### Work to complete
Lines from the beginning of the data through the line containing "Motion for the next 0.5" are to be copied exactly, with no other line included.

Dataset excerpts:
○ ○ ○ ○ ○ ○ ○
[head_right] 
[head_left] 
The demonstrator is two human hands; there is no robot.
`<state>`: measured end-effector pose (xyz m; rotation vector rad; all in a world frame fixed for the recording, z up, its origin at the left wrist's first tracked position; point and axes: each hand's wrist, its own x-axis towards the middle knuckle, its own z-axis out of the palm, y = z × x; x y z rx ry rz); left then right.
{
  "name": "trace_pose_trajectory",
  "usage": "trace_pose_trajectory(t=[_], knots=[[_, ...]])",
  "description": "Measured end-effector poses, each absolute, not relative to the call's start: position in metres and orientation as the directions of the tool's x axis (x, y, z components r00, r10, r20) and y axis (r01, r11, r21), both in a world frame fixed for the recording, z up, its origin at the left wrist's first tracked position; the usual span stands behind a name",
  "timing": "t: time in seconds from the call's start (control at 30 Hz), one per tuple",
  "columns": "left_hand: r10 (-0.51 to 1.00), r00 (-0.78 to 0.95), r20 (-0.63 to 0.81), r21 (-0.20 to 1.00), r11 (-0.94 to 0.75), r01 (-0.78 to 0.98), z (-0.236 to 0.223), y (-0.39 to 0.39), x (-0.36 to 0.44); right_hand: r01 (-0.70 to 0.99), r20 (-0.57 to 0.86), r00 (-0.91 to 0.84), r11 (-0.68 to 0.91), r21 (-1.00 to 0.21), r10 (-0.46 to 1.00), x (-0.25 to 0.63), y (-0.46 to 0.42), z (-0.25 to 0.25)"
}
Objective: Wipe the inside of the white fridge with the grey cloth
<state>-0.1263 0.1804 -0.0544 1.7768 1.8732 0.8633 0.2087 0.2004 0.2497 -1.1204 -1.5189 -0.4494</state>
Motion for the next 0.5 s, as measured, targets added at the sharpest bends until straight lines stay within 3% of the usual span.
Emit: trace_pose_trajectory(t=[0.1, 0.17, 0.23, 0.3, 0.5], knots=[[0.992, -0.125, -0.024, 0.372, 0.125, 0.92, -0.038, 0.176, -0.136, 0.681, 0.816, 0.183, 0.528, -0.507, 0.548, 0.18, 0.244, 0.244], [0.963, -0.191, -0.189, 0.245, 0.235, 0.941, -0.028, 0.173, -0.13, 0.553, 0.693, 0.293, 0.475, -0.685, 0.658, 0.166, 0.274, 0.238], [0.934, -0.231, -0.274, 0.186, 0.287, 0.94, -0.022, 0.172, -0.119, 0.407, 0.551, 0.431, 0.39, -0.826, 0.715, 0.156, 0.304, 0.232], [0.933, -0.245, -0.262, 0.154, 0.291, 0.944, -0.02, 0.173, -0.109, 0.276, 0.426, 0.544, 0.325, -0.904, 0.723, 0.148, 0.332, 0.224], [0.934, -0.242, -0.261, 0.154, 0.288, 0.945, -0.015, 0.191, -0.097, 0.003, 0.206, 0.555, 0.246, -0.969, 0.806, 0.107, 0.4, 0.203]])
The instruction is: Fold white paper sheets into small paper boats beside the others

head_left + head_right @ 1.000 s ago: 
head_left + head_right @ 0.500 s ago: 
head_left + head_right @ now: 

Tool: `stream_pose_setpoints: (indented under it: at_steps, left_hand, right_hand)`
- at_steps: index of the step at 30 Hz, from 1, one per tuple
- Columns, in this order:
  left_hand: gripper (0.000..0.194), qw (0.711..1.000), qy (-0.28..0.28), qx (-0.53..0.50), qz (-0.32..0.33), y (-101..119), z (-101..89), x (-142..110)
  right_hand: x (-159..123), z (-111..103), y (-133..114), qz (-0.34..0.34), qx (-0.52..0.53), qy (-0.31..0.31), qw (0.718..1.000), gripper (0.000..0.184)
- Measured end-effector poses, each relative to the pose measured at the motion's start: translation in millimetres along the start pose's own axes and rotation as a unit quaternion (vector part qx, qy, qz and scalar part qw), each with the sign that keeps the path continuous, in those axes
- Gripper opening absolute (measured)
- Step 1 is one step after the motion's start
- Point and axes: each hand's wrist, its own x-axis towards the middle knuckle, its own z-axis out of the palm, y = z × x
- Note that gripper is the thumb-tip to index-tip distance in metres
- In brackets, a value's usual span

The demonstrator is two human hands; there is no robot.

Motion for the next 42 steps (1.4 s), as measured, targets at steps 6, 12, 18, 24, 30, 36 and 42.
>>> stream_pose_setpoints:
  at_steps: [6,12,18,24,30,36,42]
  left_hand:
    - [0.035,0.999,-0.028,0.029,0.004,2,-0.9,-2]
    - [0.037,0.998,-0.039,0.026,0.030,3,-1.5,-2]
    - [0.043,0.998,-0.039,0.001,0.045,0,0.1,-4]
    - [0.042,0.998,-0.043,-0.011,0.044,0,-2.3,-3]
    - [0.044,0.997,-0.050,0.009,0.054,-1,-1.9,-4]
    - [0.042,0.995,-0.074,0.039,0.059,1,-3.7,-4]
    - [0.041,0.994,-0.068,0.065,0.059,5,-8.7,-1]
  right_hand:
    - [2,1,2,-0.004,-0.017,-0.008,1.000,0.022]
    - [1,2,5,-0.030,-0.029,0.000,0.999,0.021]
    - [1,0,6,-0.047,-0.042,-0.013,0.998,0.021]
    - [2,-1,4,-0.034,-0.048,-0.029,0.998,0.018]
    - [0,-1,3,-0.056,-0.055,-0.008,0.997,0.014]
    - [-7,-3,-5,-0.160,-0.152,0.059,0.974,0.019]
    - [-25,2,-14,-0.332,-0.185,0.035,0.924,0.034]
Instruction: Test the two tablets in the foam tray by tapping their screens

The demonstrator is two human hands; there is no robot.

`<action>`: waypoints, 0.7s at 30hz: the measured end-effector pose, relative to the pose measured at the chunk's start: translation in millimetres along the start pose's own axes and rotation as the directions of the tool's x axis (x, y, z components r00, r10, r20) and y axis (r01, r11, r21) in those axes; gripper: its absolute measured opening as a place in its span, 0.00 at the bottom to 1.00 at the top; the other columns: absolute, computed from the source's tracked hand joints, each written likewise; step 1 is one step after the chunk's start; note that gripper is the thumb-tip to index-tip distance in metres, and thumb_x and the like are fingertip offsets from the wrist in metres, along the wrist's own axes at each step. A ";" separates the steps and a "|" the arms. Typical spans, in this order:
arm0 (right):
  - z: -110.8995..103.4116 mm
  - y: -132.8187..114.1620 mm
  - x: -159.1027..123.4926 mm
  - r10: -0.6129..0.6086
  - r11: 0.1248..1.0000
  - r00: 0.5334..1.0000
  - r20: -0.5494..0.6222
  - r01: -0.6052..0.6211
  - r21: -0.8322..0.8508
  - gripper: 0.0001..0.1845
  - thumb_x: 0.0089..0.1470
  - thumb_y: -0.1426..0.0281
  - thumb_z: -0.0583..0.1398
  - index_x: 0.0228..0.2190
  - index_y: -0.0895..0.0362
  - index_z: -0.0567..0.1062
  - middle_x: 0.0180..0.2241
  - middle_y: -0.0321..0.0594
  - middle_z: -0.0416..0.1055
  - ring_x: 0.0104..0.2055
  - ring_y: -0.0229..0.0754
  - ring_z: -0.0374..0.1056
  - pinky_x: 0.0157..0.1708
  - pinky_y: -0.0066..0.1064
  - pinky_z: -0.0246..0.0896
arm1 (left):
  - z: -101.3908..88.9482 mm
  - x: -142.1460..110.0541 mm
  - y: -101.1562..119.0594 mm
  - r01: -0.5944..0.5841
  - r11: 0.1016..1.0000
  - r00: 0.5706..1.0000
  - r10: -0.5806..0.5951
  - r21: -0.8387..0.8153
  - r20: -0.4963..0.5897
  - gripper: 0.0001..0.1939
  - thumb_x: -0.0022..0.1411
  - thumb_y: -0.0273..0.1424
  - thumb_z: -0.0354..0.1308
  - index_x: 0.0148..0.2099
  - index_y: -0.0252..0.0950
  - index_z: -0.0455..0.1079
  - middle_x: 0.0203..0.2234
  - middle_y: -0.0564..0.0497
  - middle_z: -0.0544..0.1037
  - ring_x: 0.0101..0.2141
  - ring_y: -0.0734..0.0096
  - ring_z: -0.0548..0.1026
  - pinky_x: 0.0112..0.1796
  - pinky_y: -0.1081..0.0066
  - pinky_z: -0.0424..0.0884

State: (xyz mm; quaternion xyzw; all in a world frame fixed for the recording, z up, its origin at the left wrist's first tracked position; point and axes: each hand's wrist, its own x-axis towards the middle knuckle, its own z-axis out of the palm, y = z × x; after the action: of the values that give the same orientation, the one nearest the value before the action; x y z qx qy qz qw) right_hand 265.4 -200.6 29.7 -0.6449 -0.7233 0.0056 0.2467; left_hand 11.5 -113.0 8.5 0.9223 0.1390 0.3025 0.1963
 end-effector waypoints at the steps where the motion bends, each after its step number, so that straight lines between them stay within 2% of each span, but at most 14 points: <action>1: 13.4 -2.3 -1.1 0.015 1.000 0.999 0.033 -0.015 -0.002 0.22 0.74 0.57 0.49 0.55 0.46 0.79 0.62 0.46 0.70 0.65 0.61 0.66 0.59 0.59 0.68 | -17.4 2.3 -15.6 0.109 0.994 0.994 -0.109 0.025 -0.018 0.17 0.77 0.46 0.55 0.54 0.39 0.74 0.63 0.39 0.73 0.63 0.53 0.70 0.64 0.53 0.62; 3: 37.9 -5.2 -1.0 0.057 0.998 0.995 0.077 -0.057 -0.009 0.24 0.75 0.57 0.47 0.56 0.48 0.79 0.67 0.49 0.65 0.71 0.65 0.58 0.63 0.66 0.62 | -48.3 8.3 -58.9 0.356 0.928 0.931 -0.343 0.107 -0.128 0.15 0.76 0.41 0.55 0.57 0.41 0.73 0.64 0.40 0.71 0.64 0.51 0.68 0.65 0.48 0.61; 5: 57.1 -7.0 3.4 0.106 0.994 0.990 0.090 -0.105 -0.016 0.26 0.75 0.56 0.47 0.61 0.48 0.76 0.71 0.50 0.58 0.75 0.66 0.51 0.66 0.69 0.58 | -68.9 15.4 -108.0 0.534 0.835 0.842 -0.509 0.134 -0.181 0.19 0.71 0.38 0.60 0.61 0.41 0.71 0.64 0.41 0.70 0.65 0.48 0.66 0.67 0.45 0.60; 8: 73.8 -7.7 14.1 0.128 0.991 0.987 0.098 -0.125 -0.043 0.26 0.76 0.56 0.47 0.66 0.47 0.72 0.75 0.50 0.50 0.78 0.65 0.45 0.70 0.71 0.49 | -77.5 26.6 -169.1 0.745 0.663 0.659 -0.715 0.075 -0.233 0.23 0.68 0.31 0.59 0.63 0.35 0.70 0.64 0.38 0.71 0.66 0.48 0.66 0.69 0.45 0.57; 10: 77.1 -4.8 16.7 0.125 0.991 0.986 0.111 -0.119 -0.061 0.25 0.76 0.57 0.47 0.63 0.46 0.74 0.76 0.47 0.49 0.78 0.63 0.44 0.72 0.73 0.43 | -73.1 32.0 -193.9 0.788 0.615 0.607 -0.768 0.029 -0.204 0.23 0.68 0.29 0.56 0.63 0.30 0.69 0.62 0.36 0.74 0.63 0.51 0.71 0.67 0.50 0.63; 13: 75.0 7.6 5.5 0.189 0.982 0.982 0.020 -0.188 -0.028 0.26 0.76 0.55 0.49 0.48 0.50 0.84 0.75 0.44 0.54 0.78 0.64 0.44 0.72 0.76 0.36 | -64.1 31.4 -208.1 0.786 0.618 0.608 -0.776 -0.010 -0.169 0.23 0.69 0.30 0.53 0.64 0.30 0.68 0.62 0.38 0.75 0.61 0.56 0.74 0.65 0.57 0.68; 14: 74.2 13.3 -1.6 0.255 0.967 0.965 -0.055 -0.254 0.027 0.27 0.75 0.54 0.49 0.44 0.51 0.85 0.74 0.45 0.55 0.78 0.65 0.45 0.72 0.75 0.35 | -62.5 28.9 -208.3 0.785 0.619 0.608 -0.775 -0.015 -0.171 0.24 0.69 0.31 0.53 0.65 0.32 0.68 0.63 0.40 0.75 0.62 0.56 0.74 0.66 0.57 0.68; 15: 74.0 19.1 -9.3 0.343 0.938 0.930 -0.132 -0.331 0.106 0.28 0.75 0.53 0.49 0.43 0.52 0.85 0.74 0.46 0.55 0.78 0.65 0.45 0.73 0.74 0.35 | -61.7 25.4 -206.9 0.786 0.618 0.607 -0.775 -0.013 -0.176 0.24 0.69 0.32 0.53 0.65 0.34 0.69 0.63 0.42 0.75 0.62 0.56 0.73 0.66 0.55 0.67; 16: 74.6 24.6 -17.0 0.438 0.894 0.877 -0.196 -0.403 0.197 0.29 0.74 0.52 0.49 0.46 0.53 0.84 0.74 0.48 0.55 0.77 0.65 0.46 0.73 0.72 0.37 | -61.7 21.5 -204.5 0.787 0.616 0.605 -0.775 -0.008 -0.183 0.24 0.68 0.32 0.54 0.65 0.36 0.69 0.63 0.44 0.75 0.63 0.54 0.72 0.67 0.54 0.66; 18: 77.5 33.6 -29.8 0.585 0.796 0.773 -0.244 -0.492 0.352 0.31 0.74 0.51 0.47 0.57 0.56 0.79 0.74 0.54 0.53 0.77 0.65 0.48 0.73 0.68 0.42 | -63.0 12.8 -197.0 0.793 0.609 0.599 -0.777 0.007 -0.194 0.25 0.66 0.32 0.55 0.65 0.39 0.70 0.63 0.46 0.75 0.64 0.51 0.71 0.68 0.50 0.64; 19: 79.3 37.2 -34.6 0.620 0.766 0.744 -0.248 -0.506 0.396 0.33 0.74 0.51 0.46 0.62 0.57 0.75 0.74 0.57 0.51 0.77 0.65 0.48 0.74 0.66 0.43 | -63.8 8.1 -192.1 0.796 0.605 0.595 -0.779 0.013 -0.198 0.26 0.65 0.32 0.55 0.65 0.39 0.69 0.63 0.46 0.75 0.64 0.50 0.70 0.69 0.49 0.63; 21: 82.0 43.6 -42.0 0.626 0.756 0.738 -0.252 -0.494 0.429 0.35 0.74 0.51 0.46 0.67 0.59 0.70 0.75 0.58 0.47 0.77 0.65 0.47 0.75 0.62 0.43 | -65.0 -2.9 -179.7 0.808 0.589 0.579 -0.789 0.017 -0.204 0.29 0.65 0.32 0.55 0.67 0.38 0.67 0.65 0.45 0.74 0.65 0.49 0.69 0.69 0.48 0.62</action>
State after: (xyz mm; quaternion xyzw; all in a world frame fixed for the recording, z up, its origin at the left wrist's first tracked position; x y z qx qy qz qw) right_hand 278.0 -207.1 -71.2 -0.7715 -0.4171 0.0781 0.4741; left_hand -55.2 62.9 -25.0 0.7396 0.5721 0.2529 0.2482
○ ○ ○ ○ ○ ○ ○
### Answer to this task
[head_right] 
[head_left] 
The demonstrator is two human hands; there is no robot.
`<state>`: measured end-effector pose (xyz m; rotation vector rad; all in a world frame fixed for the recording, z up, its origin at the left wrist's first tracked position; point and axes: each hand's wrist, its own x-axis towards the middle knuckle, its own z-axis out of the palm, y = z × x; x y z rx ry rz); left then right.
{
  "name": "trace_pose_trajectory",
  "usage": "trace_pose_trajectory(t=[_], knots=[[_, ...]])",
  "description": "Measured end-effector poses, each absolute, not relative to the call's start: position in metres and orientation as the directions of the tool's x axis (x, y, z components r00, r10, r20) and y axis (r01, r11, r21), both in a world frame fixed for the recording, z up, its origin at the left wrist's first tracked position; the usual span stands behind a name",
  "timing": "t: time in seconds from the call's start (control at 30 Hz), one per tuple",
  "columns": "left_hand: r10 (-0.51 to 1.00), r00 (-0.78 to 0.95), r20 (-0.63 to 0.81), r21 (-0.20 to 1.00), r11 (-0.94 to 0.75), r01 (-0.78 to 0.98), z (-0.236 to 0.223), y (-0.39 to 0.39), x (-0.36 to 0.44); right_hand: r01 (-0.70 to 0.99), r20 (-0.57 to 0.86), r00 (-0.91 to 0.84), r11 (-0.68 to 0.91), r21 (-1.00 to 0.21), r10 (-0.46 to 1.00), x (-0.25 to 0.63), y (-0.46 to 0.42), z (-0.25 to 0.25)"
}
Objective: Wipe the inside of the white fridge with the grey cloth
<state>-0.1263 0.1804 -0.0544 1.7768 1.8732 0.8633 0.2087 0.2004 0.2497 -1.1204 -1.5189 -0.4494</state>
Motion for the next 0.5 s, as measured, targets added at the sharpest bends until straight lines stay within 3% of the usual span.

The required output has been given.